**What you have to do**
Copy out each line of the data below in which the string "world" appears.

Items listed in a dataset:
+ + + + +
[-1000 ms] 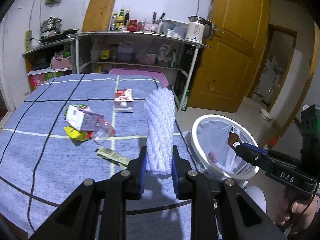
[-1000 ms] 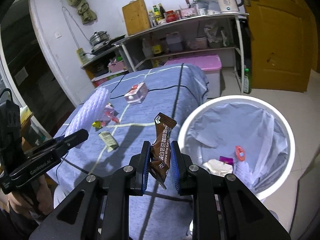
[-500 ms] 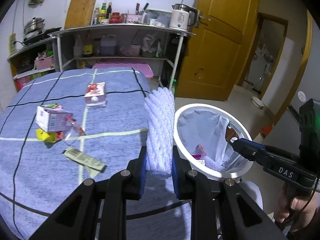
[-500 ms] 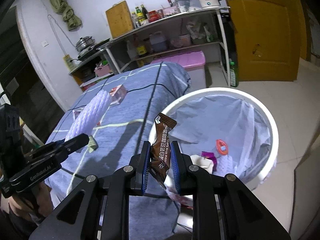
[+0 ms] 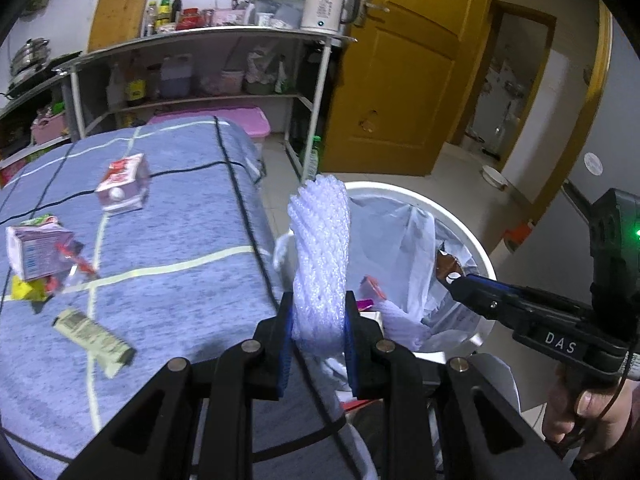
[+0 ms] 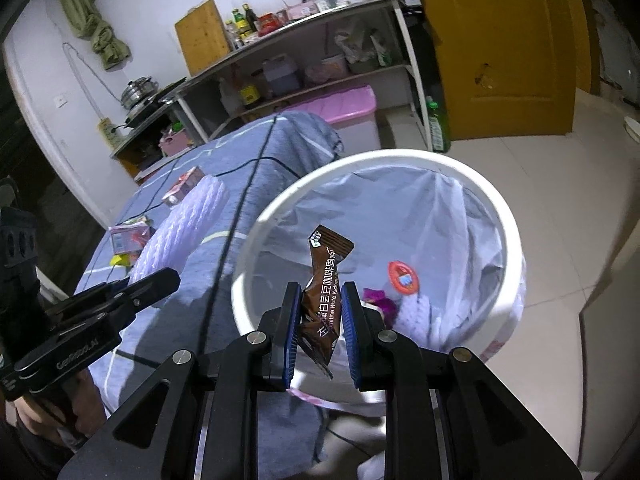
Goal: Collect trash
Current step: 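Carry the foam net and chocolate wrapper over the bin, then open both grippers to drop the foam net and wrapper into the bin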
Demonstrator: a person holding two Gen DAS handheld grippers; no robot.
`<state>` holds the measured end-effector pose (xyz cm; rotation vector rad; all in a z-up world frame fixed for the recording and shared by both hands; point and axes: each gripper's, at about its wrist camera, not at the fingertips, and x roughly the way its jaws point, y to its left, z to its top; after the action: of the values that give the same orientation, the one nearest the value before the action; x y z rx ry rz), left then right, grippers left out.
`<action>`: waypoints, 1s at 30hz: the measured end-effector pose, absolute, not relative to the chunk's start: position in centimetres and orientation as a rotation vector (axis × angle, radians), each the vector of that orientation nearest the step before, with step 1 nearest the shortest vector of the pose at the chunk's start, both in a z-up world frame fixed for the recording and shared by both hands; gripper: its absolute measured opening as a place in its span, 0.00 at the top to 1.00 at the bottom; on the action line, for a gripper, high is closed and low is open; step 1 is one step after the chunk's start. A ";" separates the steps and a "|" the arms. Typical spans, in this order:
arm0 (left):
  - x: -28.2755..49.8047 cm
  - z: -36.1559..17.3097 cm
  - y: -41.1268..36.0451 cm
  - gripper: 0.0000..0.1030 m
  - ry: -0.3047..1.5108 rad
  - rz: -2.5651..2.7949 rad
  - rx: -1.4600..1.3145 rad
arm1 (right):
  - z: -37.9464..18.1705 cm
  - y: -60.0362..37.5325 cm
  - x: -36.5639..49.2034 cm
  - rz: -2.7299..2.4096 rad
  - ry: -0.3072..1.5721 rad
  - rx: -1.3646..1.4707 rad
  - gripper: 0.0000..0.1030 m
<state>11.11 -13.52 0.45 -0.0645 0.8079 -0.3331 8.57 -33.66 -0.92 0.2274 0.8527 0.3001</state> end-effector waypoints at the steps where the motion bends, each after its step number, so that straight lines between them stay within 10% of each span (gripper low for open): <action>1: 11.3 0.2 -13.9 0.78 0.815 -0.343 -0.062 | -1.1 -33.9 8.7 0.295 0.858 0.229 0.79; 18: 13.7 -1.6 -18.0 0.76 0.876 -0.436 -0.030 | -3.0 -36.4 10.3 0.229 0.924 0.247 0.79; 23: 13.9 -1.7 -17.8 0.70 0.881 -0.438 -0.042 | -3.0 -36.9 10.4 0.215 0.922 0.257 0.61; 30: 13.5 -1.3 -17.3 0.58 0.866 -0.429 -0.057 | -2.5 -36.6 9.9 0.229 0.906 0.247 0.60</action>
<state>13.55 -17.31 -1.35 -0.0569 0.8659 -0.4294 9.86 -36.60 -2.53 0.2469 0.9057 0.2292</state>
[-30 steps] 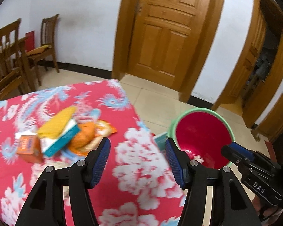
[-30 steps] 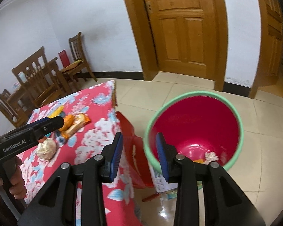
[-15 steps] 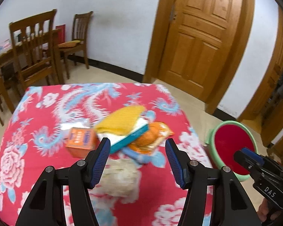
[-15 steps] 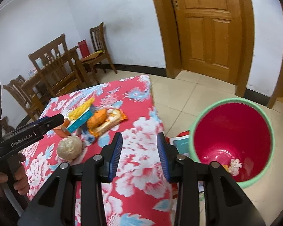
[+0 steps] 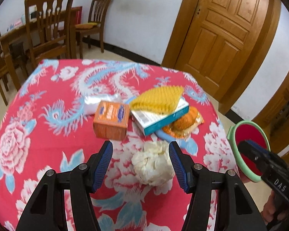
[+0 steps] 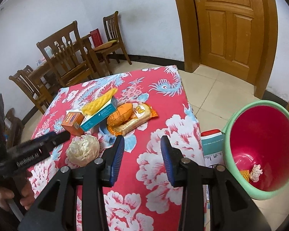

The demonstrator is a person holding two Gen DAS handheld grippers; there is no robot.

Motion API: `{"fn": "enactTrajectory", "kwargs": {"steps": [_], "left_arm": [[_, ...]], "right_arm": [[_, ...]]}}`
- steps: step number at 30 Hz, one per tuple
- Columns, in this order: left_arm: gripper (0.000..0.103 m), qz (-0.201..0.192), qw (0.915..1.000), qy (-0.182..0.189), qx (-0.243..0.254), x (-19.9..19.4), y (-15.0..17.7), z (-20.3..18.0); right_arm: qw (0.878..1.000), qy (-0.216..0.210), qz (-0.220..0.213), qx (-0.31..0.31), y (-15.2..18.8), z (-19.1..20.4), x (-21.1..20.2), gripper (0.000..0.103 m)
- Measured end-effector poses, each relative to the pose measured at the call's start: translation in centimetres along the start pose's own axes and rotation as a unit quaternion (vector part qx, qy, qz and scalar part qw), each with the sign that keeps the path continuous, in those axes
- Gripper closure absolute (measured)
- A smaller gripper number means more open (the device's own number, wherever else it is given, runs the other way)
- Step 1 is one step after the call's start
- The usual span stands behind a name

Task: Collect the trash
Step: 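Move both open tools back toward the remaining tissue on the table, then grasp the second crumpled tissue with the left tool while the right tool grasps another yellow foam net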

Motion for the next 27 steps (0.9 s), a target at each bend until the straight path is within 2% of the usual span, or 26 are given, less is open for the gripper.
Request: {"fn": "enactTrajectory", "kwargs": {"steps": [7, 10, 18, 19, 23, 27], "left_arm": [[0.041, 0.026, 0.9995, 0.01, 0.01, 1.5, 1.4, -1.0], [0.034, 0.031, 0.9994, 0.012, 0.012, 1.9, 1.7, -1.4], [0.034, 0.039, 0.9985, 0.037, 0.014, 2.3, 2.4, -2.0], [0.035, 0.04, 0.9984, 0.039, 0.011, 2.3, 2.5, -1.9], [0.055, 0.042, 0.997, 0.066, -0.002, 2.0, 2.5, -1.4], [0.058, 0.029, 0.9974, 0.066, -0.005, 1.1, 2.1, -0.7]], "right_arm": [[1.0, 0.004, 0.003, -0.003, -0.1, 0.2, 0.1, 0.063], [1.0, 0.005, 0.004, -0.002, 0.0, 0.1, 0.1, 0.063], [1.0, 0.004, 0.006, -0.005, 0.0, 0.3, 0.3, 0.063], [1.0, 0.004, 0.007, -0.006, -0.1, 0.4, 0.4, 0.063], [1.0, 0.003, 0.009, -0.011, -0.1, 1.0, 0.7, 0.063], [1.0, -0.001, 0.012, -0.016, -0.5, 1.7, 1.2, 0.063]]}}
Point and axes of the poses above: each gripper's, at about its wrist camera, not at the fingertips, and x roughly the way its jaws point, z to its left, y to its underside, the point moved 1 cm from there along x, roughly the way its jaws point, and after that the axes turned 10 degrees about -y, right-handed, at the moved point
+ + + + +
**Exercise answer**
`<state>` holds the measured end-effector pose (xyz cm; rotation vector rad; all in a z-up world frame fixed for the recording and shared by both hands; point and axes: each gripper's, at about its wrist camera, not at the fingertips, and x roughly the way its jaws point, y to its left, z to its top; after the action: of the values that give the same orientation, the one nearest the value before the action; x y z rx ry rz), left then right, grippers left out.
`<action>`: waypoints, 1s at 30hz: the measured end-effector pose, absolute, not relative to the chunk's start: position in centimetres and orientation as a rotation vector (axis × angle, radians), each the vector of that orientation nearest the step before, with step 1 nearest the shortest vector of the pose at the chunk's start, both in a z-up world frame fixed for the recording and shared by both hands; gripper: its absolute measured opening as a place in its span, 0.00 at the top to 1.00 at the bottom; on the action line, for a gripper, high is closed and low is open; step 1 is one step after the chunk's start. A ";" separates the steps and a "|" the arms. Typical spans, in this order:

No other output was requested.